Thursday 27 August 2015

Post Mortem

For this reflection, I will compare my KPI (Key Performance Indicator) analysis during Week 7 with how I see it now, relate it to the work produced and analyse the quality of the work I produced.

Starting from Week 6, it was required of us to do 30 hours of studio work per week and lodge them. This only included project work, not side tasks such as writing the learning contract and blogging. I found it difficult to contribute 30 hours a week when I also had so much other work not related to the projects. Despite this, there were two weeks, when I successfully managed to do over 30 hours of project work. In retrospect, I feel this could have been better avoided with better time management. If it was planned much earlier yet also being realistic, it may have improved my work ethic and allowed me to adequately contribute to each area.

I feel that I was somewhat unsuccessful in the area of teamwork since most of the work I contributed to the "Before There Were Bears" project and "Voodoo" project were not included in the final pieces. The 3D version of the bedroom for the Voodoo project was only used as a reference for lighting. There was also some communication problems at times as I was unable to be on Slack as often as required. There were four times when people had difficulty contacting me due to this.

Despite these issues, I'm satisfied with my willingness to get involved with other projects from early on and I'm glad I chose to leave the major project when I did to give myself more time to focus on my solo project and especially since I knew I didn't have the skills to make final models up to the standard for the major project, "Before There Were Bears". I'm also glad that my colleagues were always friendly with each other and never patronizing  towards each other despite having these issues.

Looking back at my KPI analysis in Week 7, I feel it was wrong to have claimed to have been masterful in the areas of positive attitude, acting as a team player and the ability to accept and learn from criticism. Although I can understand why I felt that way at the time, I realize I wasn't performing in those areas to the standard of the uni and still have a lot to improve on. I look forward to improving myself in these areas with the challenges I will face in my professional life.

I claimed to be successful with effective communication skills, time management and flexibility and adaptability back in Week 7. Once again, I can understand why I felt that way at the time although I realize there is much more to improve on especially looking at my performance over the past six weeks and two days since then. Also, I pitched the Lighthouse solo project in Week 6. It would have been much more convenient to have pitched it as early as Week 2 or Week 3.

I claimed that my problem solving skills had room for improvement back in Week 7 and I still feel that this is the case as I often had to search for solutions for my problems. However, I'm sure that with more practice, I will be able to solve at least some of my problems alone.

On a more positive note, I am satisfied with my effort throughout the trimester to ensure all work was completed although at times I rushed. I never missed any strict deadlines.
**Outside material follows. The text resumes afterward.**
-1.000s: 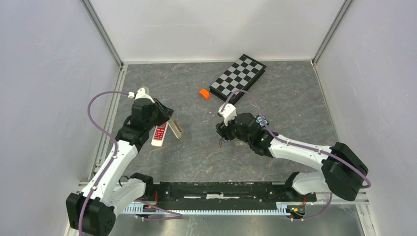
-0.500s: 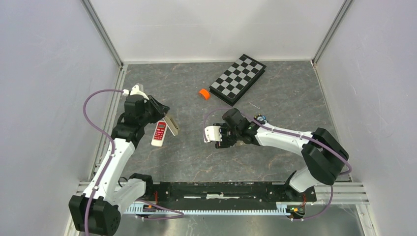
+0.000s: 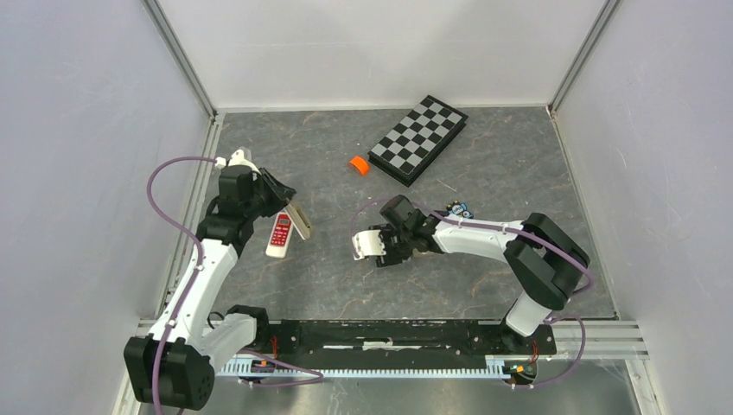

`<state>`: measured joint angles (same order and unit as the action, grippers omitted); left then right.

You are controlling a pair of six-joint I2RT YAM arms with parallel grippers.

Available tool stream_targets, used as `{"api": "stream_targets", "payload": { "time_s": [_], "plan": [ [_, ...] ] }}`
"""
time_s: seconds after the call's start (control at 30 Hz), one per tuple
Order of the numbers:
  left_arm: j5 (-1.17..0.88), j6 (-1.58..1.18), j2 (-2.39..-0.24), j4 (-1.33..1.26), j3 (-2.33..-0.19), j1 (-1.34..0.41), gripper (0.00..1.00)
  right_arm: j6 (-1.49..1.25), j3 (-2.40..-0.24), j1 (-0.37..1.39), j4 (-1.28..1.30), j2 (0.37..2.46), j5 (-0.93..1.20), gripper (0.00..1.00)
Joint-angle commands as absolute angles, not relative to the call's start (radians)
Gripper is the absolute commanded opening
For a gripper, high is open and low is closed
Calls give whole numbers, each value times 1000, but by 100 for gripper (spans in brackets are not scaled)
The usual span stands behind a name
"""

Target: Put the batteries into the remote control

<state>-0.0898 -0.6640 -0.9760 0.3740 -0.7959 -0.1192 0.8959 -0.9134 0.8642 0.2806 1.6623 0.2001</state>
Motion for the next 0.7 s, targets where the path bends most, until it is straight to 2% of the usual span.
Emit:
{"api": "stream_targets", "payload": {
  "time_s": [0.0,0.43,0.67],
  "plan": [
    [-111,-619,-979,375,-851,-109,2,954,-976,870,267,1707,225,62],
    [-118,-610,-994,381,-854,-99,2,1015,-1071,839,393,1810,380,56],
    [-115,-609,-991,390,-852,-95,2,1010,-1086,836,412,1852,371,30]
  ]
}}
Although my skill level is not where I feel it should be, I'm happy with what I've learned and feel that I'm slowly improving with the program, Maya. I'm also satisfied that I managed to work diligently and friendly with my colleagues and were able to communicate our needs clearly.
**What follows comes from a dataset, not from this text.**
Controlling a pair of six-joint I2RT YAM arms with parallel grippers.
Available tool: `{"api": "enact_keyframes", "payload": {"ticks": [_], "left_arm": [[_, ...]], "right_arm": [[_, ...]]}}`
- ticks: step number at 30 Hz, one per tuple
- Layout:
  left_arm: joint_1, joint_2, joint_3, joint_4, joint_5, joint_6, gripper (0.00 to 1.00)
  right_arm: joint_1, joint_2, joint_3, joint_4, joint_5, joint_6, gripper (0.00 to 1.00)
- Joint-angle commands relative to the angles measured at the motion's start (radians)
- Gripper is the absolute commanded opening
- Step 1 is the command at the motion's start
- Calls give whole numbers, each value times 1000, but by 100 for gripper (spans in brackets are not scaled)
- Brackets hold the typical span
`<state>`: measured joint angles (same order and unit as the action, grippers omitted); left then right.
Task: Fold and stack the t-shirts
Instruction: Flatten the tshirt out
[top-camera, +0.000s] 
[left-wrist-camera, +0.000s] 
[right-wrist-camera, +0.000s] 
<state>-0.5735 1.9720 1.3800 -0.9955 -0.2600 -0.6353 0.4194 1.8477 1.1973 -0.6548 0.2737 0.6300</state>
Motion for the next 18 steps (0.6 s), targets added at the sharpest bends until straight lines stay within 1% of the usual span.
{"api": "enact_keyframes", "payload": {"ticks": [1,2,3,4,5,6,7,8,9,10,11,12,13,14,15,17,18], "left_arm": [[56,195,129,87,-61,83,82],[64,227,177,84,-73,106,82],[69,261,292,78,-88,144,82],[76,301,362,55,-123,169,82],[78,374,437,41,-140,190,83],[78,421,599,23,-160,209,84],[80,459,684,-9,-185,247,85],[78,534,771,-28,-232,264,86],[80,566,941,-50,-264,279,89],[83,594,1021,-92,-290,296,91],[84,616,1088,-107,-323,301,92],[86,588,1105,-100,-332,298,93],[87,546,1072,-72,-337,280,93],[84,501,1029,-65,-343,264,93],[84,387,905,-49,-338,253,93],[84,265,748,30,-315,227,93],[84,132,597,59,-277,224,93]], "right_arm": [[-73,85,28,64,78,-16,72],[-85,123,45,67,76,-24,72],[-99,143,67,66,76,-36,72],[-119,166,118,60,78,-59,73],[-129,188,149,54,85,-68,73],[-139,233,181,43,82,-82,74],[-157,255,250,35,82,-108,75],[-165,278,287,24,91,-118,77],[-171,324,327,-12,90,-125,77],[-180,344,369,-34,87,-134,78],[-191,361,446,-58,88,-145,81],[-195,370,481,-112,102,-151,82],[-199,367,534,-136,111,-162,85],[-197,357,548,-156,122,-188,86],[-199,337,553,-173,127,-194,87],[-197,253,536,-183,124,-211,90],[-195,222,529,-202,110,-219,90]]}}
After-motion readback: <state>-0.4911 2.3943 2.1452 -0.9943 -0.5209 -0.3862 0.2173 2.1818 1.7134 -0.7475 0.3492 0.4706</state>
I'm also happy that I was able to work with the level of pressure at times, my willingness to get involved with other people's projects and some of the ideas I came up with. I also feel that I am able to accept and learn from criticism even though at times, it can feel very harsh. I try to remind myself that the criticism is not intended to defeat my confidence but teach me to improve myself.

Ultimately, I am quite satisfied with my effort for this unit although I feel there is plenty of room for improvement. It was unfortunate that I had to be less involved in the major project, however this allowed more time for me to work on the Voodoo project and Lighthouse project. My role in the Voodoo project was small but I felt it was successful.

Finally, my Lighthouse was not what I considered to be a folio piece and rather, a decent template. I feel it could have had more detail as it feels somewhat lifeless and doesn't effectively communicate the idea that a person lives there. Despite this, I'm not disappointed that it wasn't as big as I originally pitched it to as it was originally far too ambitious, given the timeframe to work on it as well as balancing with other work. I'm not at the skill level to have been able to made the lighthouse a folio piece. However, with more practice with Maya, I believe I will be able to improve myself in the future.

I plan to use everything I have learned from this reflection about time management, effective communication skills, problem solving skills, acting as a team player in the upcoming trimester.